The President of the Uniting Church in Australia Stuart McMillan has joined faith representatives and members of Parliament in Canberra today to support renewed efforts to restore some compassion to Australia’s asylum seeker policies.

At a cross-party forum at Parliament House Mr McMillan described the continued abuse of asylum seekers in offshore detention centres as “inexcusable”.

“In increasing numbers, courageous citizens are expressing their concerns about the inhumane and illegal treatment of people seeking asylum, especially children.

“I applaud the actions of staff at Melbourne’s Royal Children’s Hospital in refusing to return children in detention to places where they are at risk of further abuse and trauma. Concerned citizens including many of deep religious faith continue to make their voices heard on this issue in public rallies and other peaceful protests.

“It’s vital that we harness growing goodwill in the community to improve the plight of these most vulnerable people.

“I congratulate MPs of principle and good faith who are not letting this matter rest in their party rooms or in public.

“The Uniting Church in Australia believes in the inherent dignity of all people. We believe that our commitment to Christ calls us to work for justice and to oppose all forms of discrimination.

“So we stand together with all people of decency, of faith or no faith, for the welfare and dignity of asylum seekers,” said Mr McMillan.

Representatives of different faiths agreed to form a working group with five MPs to advance the case for reform.

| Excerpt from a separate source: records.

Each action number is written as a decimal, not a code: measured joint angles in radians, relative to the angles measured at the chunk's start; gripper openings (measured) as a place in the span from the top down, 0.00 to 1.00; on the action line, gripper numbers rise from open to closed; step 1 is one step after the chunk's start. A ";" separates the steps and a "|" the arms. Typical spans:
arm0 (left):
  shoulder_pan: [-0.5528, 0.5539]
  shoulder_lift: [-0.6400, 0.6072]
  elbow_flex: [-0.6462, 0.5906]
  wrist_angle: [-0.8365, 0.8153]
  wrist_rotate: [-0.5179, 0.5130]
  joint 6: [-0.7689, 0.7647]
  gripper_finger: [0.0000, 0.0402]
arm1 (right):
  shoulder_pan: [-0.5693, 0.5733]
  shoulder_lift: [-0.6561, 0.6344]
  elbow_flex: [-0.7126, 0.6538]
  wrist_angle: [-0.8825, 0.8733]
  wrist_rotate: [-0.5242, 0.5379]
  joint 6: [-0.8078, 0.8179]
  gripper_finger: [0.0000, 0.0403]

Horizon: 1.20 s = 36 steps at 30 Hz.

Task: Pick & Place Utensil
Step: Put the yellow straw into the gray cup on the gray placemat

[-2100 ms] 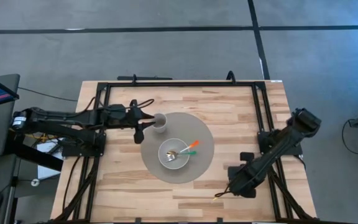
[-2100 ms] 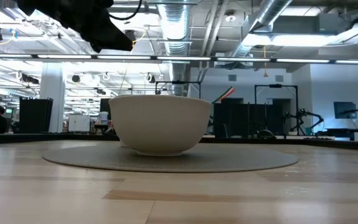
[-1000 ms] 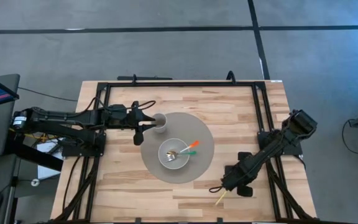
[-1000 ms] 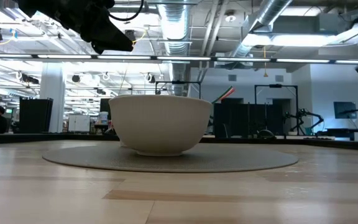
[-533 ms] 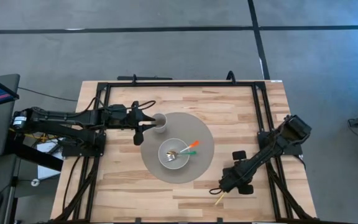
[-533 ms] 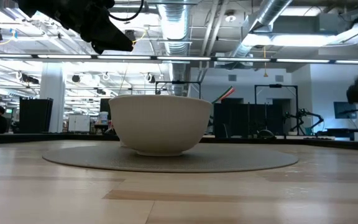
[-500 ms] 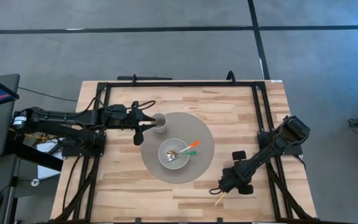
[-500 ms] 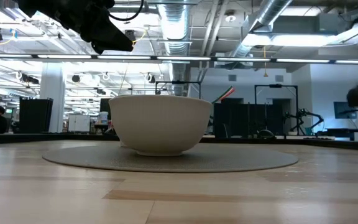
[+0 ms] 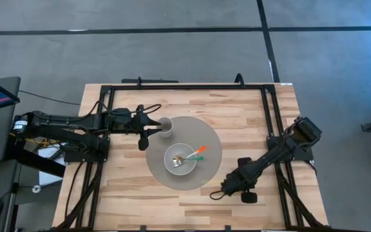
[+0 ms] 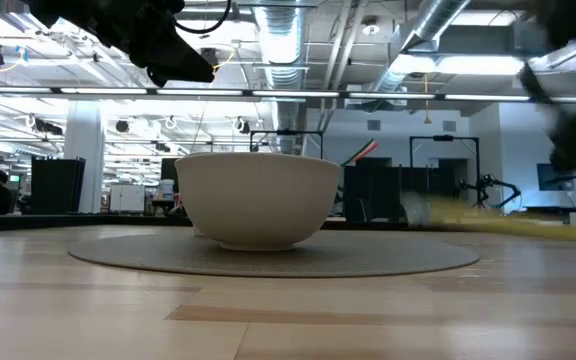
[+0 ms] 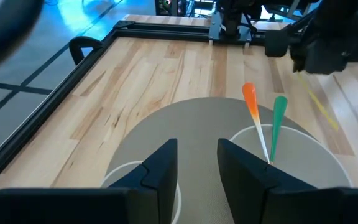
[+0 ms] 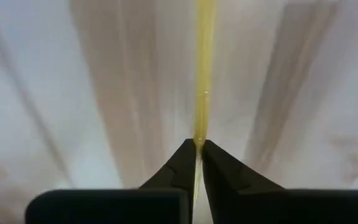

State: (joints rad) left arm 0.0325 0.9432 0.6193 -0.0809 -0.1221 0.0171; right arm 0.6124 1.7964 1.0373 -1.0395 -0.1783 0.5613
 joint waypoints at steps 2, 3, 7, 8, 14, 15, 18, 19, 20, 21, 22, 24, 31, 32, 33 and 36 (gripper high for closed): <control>0.000 0.000 0.000 0.000 0.000 0.000 0.71 | -0.006 -0.039 0.021 -0.008 0.000 0.018 0.96; 0.000 0.000 0.000 0.000 0.000 0.000 0.71 | -0.007 -0.055 0.033 -0.010 0.002 0.023 0.97; 0.000 0.000 0.000 0.000 0.000 0.000 0.71 | 0.000 -0.140 0.101 0.027 0.037 0.023 0.98; 0.000 0.000 0.000 0.001 0.000 0.000 0.71 | 0.006 -0.159 0.114 0.043 0.075 0.022 0.98; -0.003 0.000 0.000 0.030 0.153 0.000 0.71 | 0.008 -0.272 0.136 0.224 0.421 -0.117 0.99; -0.010 0.002 0.000 0.052 0.197 0.000 0.71 | 0.004 -0.282 0.135 0.255 0.521 -0.140 0.99; -0.042 0.008 0.000 0.125 0.257 0.001 0.71 | -0.023 -0.296 0.135 0.343 0.792 -0.195 0.99; -0.055 0.010 0.000 0.154 0.258 0.001 0.71 | -0.039 -0.297 0.135 0.373 0.853 -0.203 0.99; -0.064 0.010 0.000 0.175 0.258 0.002 0.71 | -0.056 -0.296 0.135 0.406 0.895 -0.205 0.99; -0.070 0.010 0.000 0.202 0.257 0.004 0.71 | -0.077 -0.291 0.135 0.436 0.914 -0.205 0.99; -0.075 0.010 0.000 0.232 0.251 0.004 0.71 | -0.100 -0.285 0.135 0.468 0.914 -0.205 0.99; -0.082 0.010 0.000 0.292 0.246 0.006 0.71 | -0.141 -0.268 0.135 0.529 0.891 -0.205 1.00; -0.084 0.032 0.000 0.447 0.244 0.012 0.71 | -0.261 -0.195 0.134 0.753 0.770 -0.292 0.99; -0.084 0.039 0.000 0.460 0.244 0.012 0.71 | -0.276 -0.186 0.134 0.778 0.756 -0.304 1.00; -0.083 0.049 0.000 0.468 0.243 0.012 0.71 | -0.292 -0.178 0.134 0.794 0.748 -0.308 1.00; -0.084 0.087 0.000 0.499 0.244 0.012 0.71 | -0.340 -0.160 0.134 0.843 0.738 -0.310 1.00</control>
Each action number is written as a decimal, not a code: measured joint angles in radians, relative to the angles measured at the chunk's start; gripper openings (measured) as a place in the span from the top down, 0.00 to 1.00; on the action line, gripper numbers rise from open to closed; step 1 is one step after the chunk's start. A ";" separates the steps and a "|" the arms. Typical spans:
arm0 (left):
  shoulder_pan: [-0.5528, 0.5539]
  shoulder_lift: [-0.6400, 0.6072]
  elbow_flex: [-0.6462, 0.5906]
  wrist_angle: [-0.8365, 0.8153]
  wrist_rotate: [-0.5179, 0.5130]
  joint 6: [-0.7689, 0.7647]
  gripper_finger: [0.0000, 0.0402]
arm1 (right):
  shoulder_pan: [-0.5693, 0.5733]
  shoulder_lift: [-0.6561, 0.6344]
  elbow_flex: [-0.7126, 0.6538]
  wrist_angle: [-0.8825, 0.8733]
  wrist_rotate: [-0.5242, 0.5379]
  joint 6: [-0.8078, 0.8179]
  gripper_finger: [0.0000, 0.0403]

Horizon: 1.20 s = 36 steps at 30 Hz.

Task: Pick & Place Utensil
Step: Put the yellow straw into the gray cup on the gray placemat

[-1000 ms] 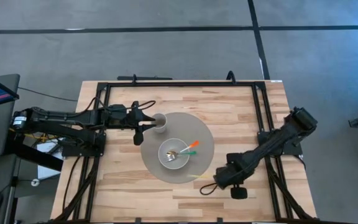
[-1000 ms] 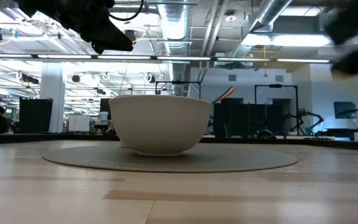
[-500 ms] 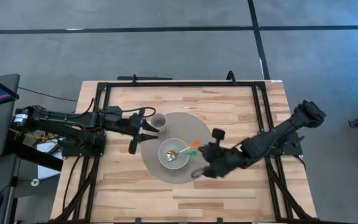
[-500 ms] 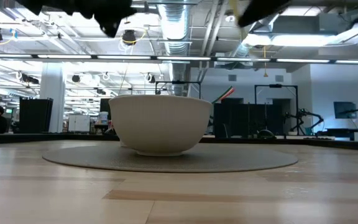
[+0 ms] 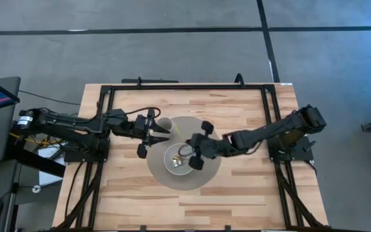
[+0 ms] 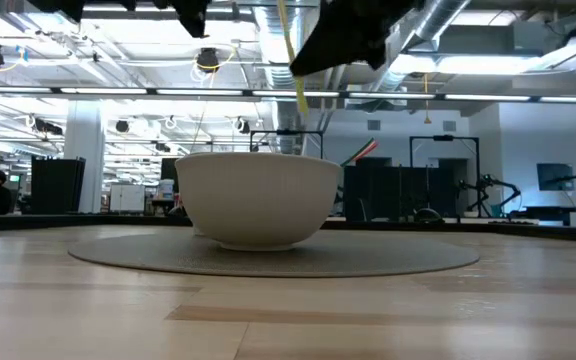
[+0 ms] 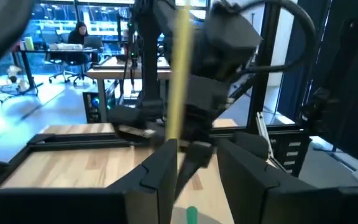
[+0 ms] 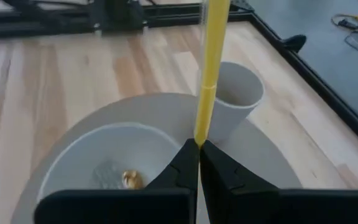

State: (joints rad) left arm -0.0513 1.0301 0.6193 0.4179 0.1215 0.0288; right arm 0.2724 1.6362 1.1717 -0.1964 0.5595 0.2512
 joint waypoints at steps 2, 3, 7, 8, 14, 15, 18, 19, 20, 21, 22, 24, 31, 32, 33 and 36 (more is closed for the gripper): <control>0.000 0.027 0.000 0.014 0.000 0.000 0.71 | -0.031 0.007 0.000 0.022 -0.026 0.000 1.00; 0.000 0.043 0.000 0.029 -0.001 0.000 0.71 | -0.046 0.007 0.000 0.023 -0.041 0.000 1.00; 0.000 0.098 0.000 0.092 -0.001 0.001 0.71 | -0.092 0.006 0.000 0.056 -0.093 -0.001 1.00; 0.000 0.106 0.000 0.106 -0.001 0.009 0.71 | -0.098 0.006 0.000 0.069 -0.100 -0.010 1.00; 0.000 0.111 0.000 0.122 -0.120 0.046 0.71 | -0.102 0.006 0.000 0.077 -0.132 -0.042 1.00; 0.001 0.109 0.000 0.124 -0.151 0.046 0.71 | -0.099 0.006 0.000 0.077 -0.133 -0.042 1.00; 0.004 0.109 0.000 0.124 -0.222 0.046 0.71 | -0.089 0.006 0.000 0.079 -0.133 -0.042 1.00; 0.008 0.109 0.000 0.124 -0.226 0.046 0.71 | -0.088 0.006 0.000 0.079 -0.133 -0.042 1.00; 0.012 0.109 0.000 0.126 -0.226 0.046 0.71 | -0.088 0.006 0.000 0.079 -0.132 -0.042 1.00; 0.014 0.109 0.000 0.126 -0.219 0.046 0.71 | -0.089 0.006 0.000 0.079 -0.133 -0.042 1.00; 0.015 0.110 0.000 0.127 -0.210 0.046 0.71 | -0.090 0.006 0.000 0.081 -0.132 -0.042 1.00; 0.014 0.111 0.000 0.140 -0.181 0.046 0.71 | -0.094 0.006 0.000 0.094 -0.131 -0.043 1.00; 0.012 0.111 0.000 0.207 -0.163 0.046 0.71 | -0.115 0.006 0.000 0.174 -0.150 -0.093 1.00; 0.012 0.111 0.000 0.211 -0.162 0.045 0.71 | -0.119 0.006 0.000 0.182 -0.151 -0.099 1.00; 0.012 0.111 0.000 0.212 -0.162 0.045 0.71 | -0.121 0.006 0.000 0.188 -0.157 -0.103 1.00; 0.015 0.111 0.000 0.220 -0.162 0.045 0.71 | -0.131 0.006 0.000 0.189 -0.197 -0.104 1.00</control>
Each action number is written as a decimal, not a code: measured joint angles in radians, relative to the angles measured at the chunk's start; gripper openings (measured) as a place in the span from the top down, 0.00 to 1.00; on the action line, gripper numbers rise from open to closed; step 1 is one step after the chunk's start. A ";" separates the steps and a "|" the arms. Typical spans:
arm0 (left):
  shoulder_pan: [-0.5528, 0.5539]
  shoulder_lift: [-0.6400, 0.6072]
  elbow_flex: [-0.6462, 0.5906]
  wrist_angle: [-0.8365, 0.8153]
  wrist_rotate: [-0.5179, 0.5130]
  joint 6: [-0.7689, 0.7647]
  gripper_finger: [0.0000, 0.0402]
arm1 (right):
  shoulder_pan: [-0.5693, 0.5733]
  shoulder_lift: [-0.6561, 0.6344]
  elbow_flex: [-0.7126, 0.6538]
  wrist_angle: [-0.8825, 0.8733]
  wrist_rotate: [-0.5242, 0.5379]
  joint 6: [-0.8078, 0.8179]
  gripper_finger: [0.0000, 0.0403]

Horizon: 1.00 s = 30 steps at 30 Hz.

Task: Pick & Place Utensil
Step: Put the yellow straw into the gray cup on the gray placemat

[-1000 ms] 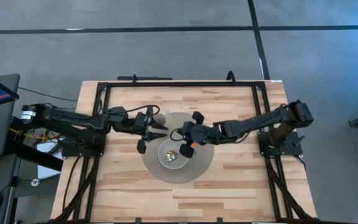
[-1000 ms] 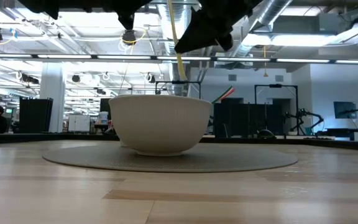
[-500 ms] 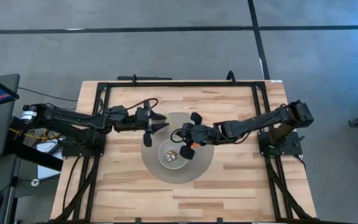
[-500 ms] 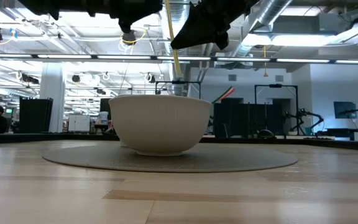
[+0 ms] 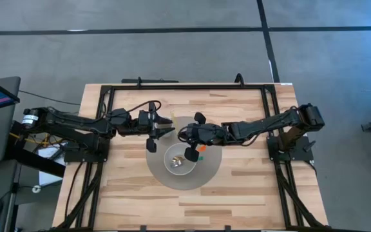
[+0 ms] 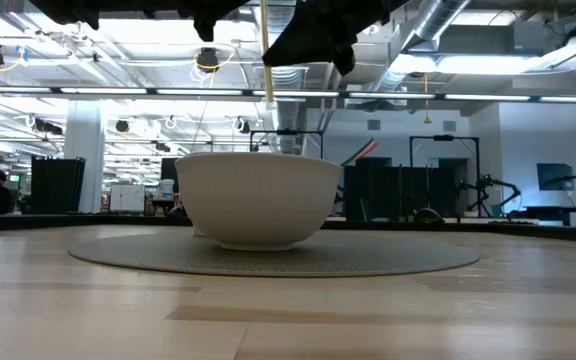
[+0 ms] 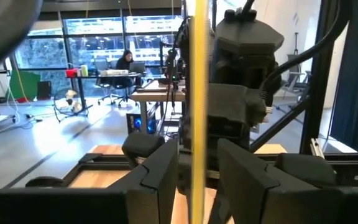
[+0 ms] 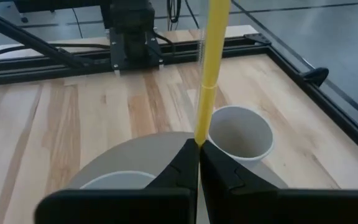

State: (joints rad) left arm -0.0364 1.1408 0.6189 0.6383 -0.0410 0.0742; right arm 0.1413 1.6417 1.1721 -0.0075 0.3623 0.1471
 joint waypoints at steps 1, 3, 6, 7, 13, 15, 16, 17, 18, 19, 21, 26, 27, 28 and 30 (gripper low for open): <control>0.000 0.000 0.000 0.002 0.000 0.000 0.71 | -0.002 0.000 0.000 0.001 -0.004 0.000 1.00; 0.000 0.003 0.000 0.011 -0.004 0.000 0.71 | -0.006 0.000 0.000 0.001 -0.019 0.000 1.00; 0.000 0.015 0.000 0.038 -0.008 0.000 0.71 | -0.008 0.000 0.000 0.000 -0.023 0.000 1.00; 0.001 0.022 0.001 0.050 -0.010 0.000 0.71 | -0.008 0.000 0.000 0.000 -0.024 0.000 1.00; 0.012 0.093 0.000 0.135 -0.011 0.000 0.72 | -0.007 0.000 0.000 -0.007 -0.025 0.000 1.00; 0.014 0.116 0.000 0.157 -0.011 0.001 0.73 | -0.007 0.000 0.000 -0.007 -0.025 0.000 1.00; 0.014 0.126 0.000 0.173 -0.011 0.005 0.75 | -0.008 0.000 0.000 -0.007 -0.025 0.000 1.00; 0.014 0.129 0.000 0.176 -0.011 0.010 0.77 | -0.007 0.000 0.000 -0.008 -0.024 0.000 1.00; 0.014 0.132 0.000 0.183 -0.011 0.017 0.79 | -0.008 0.000 0.000 -0.009 -0.024 0.000 1.00; 0.014 0.131 0.000 0.183 -0.011 0.023 0.81 | -0.008 0.000 0.000 -0.009 -0.024 0.000 1.00; 0.014 0.128 0.000 0.186 -0.011 0.024 0.88 | -0.008 0.000 0.000 -0.010 -0.023 -0.002 1.00; 0.012 0.111 0.000 0.177 -0.010 0.025 0.98 | -0.006 -0.001 0.002 -0.016 -0.018 -0.050 0.96; 0.010 0.111 0.000 0.177 -0.010 0.026 0.98 | -0.005 -0.001 0.002 -0.019 -0.018 -0.051 0.94; 0.009 0.111 0.000 0.178 -0.011 0.026 0.98 | -0.005 -0.001 0.001 -0.022 -0.019 -0.053 0.92; 0.009 0.108 0.000 0.160 -0.011 0.026 0.98 | -0.005 0.000 0.000 -0.028 -0.021 -0.052 0.87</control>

In a media conference after the meeting, Mr McMillan restated the Uniting Church’s longstanding call for the closure of Australian immigration detention facilities on Nauru and Manus Island.

Mr McMillan also urged MPs and Senators to look closely at the Migration Amendment (Complementary Protection and Other Measures) Bill 2015 that was introduced to the Parliament today, and not to pass it.

“The stripping of another form of protection just makes it more likely that vulnerable people will be sent back to situations of abuse or worse,” said Mr McMillan.